The APC, I can assure, has fared very well. The story of Nigeria, if we had not taken over reins of power from the PDP, could have only been likened to that similar to some African countries where peace had become history, and with the economy so tattered arising from mismanagement. We are all witnesses to how corruption became a norm and impunity was unscrupulously granted official legitimacy. Even funds provided to fight Boko Haram were diverted while the insurgency in the North East was continuously gaining grounds. We cannot claim to have had the leverage of maximum opportunity to showcase our programmes over the last two years, largely due to the overwhelming challenges we had to face soon after coming to power, ranging from the high security challenges to paltry funds in the coffers of government, leakages in the public financial system which are mostly hidden in a way that was difficult to identify, and so on and so forth.

However, I make bold to say that in spite of all those challenges, the APC-led government has achieved much more than anybody can quantify. Immediately after coming into power, President Muhammadu Buhari, being a former military general and security strategist, strategically went out to secure collaboration with our neighbours and established a joint multilateral military team to fight the insurgents, thereby blocking all possibilities of penetration through Nigeria’s land borders, after which he then embarked on travelling to secure support from the international community, either for military capacity building or supply of specialised arms and other military equipment towards defeating the insurgency. Despite some pockets of cowardly attacks, Nigerians are now largely experiencing respite and are able to sleep with their two eyes closed.

Is the APC under immediate threat? How confident are you that the mandate given the party will be renewed in 2019?

What threats? The APC was never crippled and can never see a crippled party as a threat. They are in no way a threat to us. Instead, they are still crawling from the wounds of defeat we inflicted on them and I can assure you they need to do a lot to recuperate. If you want to know the level of confidence we have on the renewal of our mandate in 2019, just watch the reaction of the majority of Nigerians, especially the youths, when President Buhari returned from his medical vacation. This is because they know their future is being catered for. We must always remember that the APC came into government because Nigerians elected to reject the PDP. Now, tell me, what has changed in that party?

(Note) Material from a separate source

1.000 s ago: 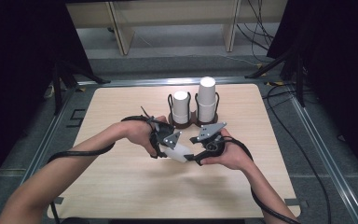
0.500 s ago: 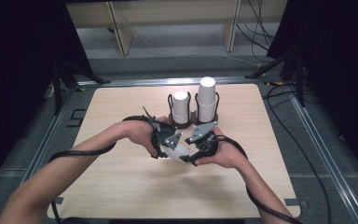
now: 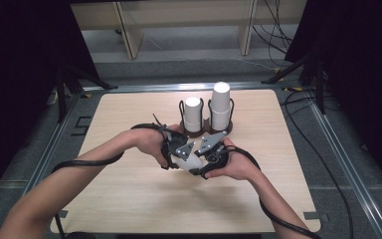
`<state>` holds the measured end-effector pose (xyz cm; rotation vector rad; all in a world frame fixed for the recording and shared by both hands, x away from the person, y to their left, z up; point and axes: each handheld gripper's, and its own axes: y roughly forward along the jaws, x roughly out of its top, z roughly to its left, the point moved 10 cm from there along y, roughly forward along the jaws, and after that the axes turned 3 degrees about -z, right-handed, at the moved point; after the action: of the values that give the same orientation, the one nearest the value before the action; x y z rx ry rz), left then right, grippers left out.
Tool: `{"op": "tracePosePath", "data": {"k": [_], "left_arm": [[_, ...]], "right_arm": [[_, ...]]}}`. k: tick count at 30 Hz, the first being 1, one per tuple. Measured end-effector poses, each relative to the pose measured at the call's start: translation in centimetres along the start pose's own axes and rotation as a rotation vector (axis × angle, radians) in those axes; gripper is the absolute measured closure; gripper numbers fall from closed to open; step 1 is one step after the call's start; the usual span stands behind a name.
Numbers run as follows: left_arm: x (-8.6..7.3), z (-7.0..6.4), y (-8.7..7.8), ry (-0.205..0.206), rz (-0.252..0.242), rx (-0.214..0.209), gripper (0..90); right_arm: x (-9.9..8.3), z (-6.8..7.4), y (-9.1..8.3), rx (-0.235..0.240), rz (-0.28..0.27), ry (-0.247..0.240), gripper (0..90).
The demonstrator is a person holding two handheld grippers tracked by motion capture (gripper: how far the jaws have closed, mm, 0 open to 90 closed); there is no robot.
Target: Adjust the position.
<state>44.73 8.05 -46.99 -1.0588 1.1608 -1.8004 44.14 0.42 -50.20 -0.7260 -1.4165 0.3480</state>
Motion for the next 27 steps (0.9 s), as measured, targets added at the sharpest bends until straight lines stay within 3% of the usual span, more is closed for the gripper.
{"op": "tracePosePath", "data": {"k": [1,2,3,6,7,8,11,12,14,15,16,17,18,19,21,24,25,26,27], "left_arm": [[0.0,0.0,0.0,0.000,0.000,0.000,37.0],[-0.2,0.3,-0.2,0.037,0.031,-0.002,37.0],[0.1,0.1,0.0,0.007,-0.003,0.000,37.0],[0.2,0.0,-0.1,0.003,0.001,-0.005,37.0],[0.2,0.0,-0.1,-0.002,-0.001,-0.008,37.0],[0.3,-0.1,-0.1,-0.004,-0.002,-0.010,37.0],[0.4,-0.1,-0.2,-0.001,-0.005,-0.013,37.0],[0.4,-0.2,-0.2,-0.001,-0.006,-0.014,37.0],[0.5,-0.2,-0.1,-0.002,-0.006,-0.017,37.0],[0.4,0.0,-0.2,0.033,0.004,-0.008,37.0],[0.6,-0.1,-0.1,0.019,-0.009,-0.009,37.0],[0.6,-0.2,-0.1,0.015,-0.005,-0.013,37.0],[0.7,-0.4,0.0,-0.002,-0.006,-0.021,37.0],[0.6,-0.2,-0.1,0.022,0.010,-0.022,37.0],[0.8,-0.3,0.0,0.004,-0.010,-0.022,36.9],[0.9,-0.3,-0.1,0.022,0.001,-0.025,36.9],[1.1,-0.3,-0.1,0.013,-0.015,-0.021,36.6],[1.2,-0.2,-0.2,0.029,-0.016,-0.016,35.9],[1.4,-0.4,-0.1,0.002,-0.044,-0.016,34.5]], "right_arm": [[0.0,0.0,0.0,0.000,0.000,0.000,28.5],[0.0,0.0,0.1,0.003,-0.001,-0.002,28.4],[0.0,0.1,0.2,0.002,0.003,-0.002,28.3],[-0.1,0.2,0.5,0.011,0.007,-0.010,28.1],[-0.2,0.4,0.5,0.017,0.017,0.024,28.0],[-0.1,0.2,0.7,0.017,0.006,-0.009,28.0],[-0.2,0.4,0.8,0.025,0.012,0.018,28.2],[-0.3,0.4,0.9,0.028,0.009,-0.003,28.3],[-0.3,0.5,1.0,0.033,0.010,0.007,28.7],[-0.3,0.5,1.0,0.033,0.010,0.007,28.7],[-0.5,0.7,0.9,0.036,0.020,0.029,28.8],[-0.5,0.4,1.0,0.029,0.014,-0.007,29.5],[-0.5,0.5,1.0,0.032,0.013,-0.006,29.7],[-0.5,0.4,1.1,0.028,0.015,-0.011,30.5],[-0.5,0.4,1.0,0.028,0.016,-0.012,31.5],[-0.6,0.4,1.0,0.031,0.020,-0.018,34.6],[-0.9,0.8,0.9,0.036,0.031,0.017,35.4],[-0.9,0.7,0.9,0.034,0.030,0.008,35.6],[-1.0,0.8,0.9,0.034,0.028,0.006,35.6]]}}
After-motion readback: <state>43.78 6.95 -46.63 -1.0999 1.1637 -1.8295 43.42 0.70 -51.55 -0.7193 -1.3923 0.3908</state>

Nigerians are no fools; they may not be your privileged few on social media, indeed, they are your voiceless majority, they don’t suffer selective amnesia the way some of you, privileged ones, do.

The APC has also not been without its leadership squabbles. How has it been able to navigate the storm?

That is the game of power. When you have any gathering of people with a defined purpose, you cannot rule out squabbles. They are normal situations in every political setting not just with APC, PDP, APGA or any other political party in the country, but even in advanced democracies. Just wait and see, we will come out of every squabble stronger.

There are also concerns over internal democracy in the party, as well as allegations of a weak National Working Committee (NWC). How is the party handling these issues? Why are the other organs of the party like the BoT and National Caucus not inaugurated?

You see, when you talk of varying interests in any political arrangement, there are bound to be differences in attitude and approach to issues as well as matters of administrative processes. What you take to be internal democracy may not mean the same to some people. But let me say here that our NWC is frankly constrained by the realisation of some lapses in our constitution that made it difficult for us to convene the meetings of the other organs of the party. We had difficulty in convening such meetings, as the constitution of the party, which has just been amended, is awaiting the NEC and convention to ratify the amendments in order to make it more implementable.